Both from the brain (in particular, from the brainstem) and spinal cord which start at the nerves that carry information to the other structures of the body. In addition both bodies are surrounded by protective membranes are called the meninges. The outermost, known as dura mater, is a real protective shield. The arachnoid and the pia mater instead define a space within, which flows the cerebrospinal fluid, the fluid that has itself a protective function from any trauma.
What function does the central nervous system serve?
The central nervous system is the place where the information collected from the peripheral nervous system are reworked and from which information will be distributed through the peripheral nervous system.
In particular, the brain processes and interprets the information collected from the spinal cord, playing a key role in most of the body's functions, including movement, feeling, thinking and memory and controlling both the conscious actions of the body. Some reflex movements are made instead through the spinal cord without which the brain structures are involved.
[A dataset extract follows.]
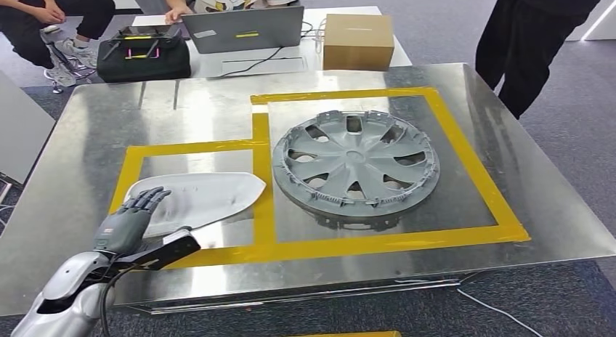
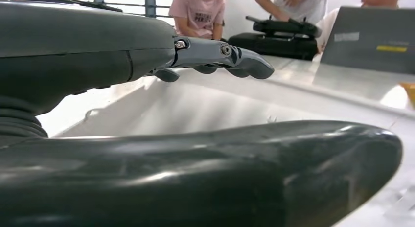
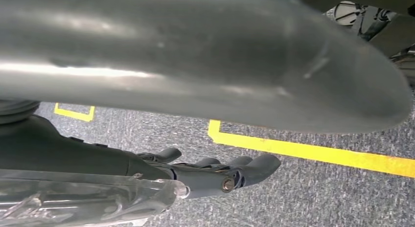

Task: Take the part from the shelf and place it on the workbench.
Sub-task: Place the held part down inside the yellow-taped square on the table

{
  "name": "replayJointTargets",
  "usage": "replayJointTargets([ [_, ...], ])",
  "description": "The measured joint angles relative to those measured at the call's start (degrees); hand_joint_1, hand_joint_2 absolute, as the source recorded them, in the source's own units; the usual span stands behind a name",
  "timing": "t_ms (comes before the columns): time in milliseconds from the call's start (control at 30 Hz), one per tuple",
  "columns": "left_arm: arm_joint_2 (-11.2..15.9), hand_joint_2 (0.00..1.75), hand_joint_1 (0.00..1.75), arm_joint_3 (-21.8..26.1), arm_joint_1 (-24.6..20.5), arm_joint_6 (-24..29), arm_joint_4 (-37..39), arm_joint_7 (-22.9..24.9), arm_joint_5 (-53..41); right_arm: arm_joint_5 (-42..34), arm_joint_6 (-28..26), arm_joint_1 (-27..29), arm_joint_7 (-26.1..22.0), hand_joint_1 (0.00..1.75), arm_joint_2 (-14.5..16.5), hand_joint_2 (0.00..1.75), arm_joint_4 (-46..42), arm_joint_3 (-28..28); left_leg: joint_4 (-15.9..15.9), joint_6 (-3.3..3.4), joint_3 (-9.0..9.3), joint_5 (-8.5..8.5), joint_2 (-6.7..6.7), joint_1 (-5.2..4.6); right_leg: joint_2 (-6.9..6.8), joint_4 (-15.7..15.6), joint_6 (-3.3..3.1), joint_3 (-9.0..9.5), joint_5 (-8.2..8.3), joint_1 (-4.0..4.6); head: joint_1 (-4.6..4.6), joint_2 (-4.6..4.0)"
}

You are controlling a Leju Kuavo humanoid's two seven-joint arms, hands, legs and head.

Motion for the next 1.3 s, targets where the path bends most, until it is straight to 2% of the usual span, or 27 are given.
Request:
replayJointTargets([
  [467,-0.4,0.0,0.0,1.4,1.3,3.6,-5.1,-0.3,0.4,0.0,-0.2,0.0,0.1,0.0,0.2,0.0,0.0,0.0,0.0,0.0,0.0,0.0,0.0,0.0,0.0,0.0,0.0,0.0,0.0,0.0,0.01,0.0],
  [700,-0.1,0.0,0.0,4.7,2.3,7.5,-7.9,-0.4,0.3,0.0,-0.5,0.0,0.2,0.0,0.2,0.0,0.0,0.0,0.0,-0.01,-0.01,-0.01,0.0,0.0,0.0,0.0,0.0,0.0,0.0,0.0,0.01,0.0],
  [1033,2.4,0.0,0.0,11.0,4.8,10.3,-11.0,-0.6,-0.3,-0.1,-0.6,0.1,0.4,0.0,0.2,0.0,0.0,0.0,0.0,-0.08,0.0,-0.05,0.02,0.01,0.06,0.0,-0.05,-0.01,-0.04,0.02,0.01,0.0],
  [1300,4.4,0.0,0.0,22.5,8.6,14.1,-13.7,-4.7,2.2,0.1,-1.1,0.2,0.4,0.0,0.2,0.0,0.0,-0.1,0.0,-0.14,-0.01,-0.1,0.05,0.03,0.07,0.0,-0.14,-0.03,-0.13,0.03,0.01,0.0],
])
The grey matter that forms the cerebral cortex is able to control the volunteer movements, but not only that, it is also controls language, the senses, the mind and the memory. Depending on the function performed several cortical areas take different names; motor cortex, somatosensory cortex, visual cortex and auditory cortex.
Although, each of the structures inside the brain performs special functions. The thalamus, for example, integrates and transmits the sensory information and participates in the control of movement and memory. The hypothalamus, however controls autonomous functions such as body temperature, hunger and thirst, and participates in the processing of memory and emotions. Also secretes hormones that control the production of other pituitary hormones. The latter controls the many functions of the endocrine glands, including metabolism, balance of fluids and minerals, stress response and sexuality. The epithalamus is in charge of the sense of smell, while the amygdala reside aggressive behavior.
Finally, the cerebellum controls movement and balance, and has a role in some types of memory and the ability to influence music and math, while the brainstem is a station through which all the information passes from the brain and directs it. From this, originates most of the nerves that control the structures of the skull and here are neurons responsible for controlling basic functions such as heartbeat and breathing.
The spinal cord, however is a sort of highway along which the information flow is directed to the brain, both those sent from the brain to the rest of the body and vice versa. This function is added to the testing of simple musculoskeletal reflexes.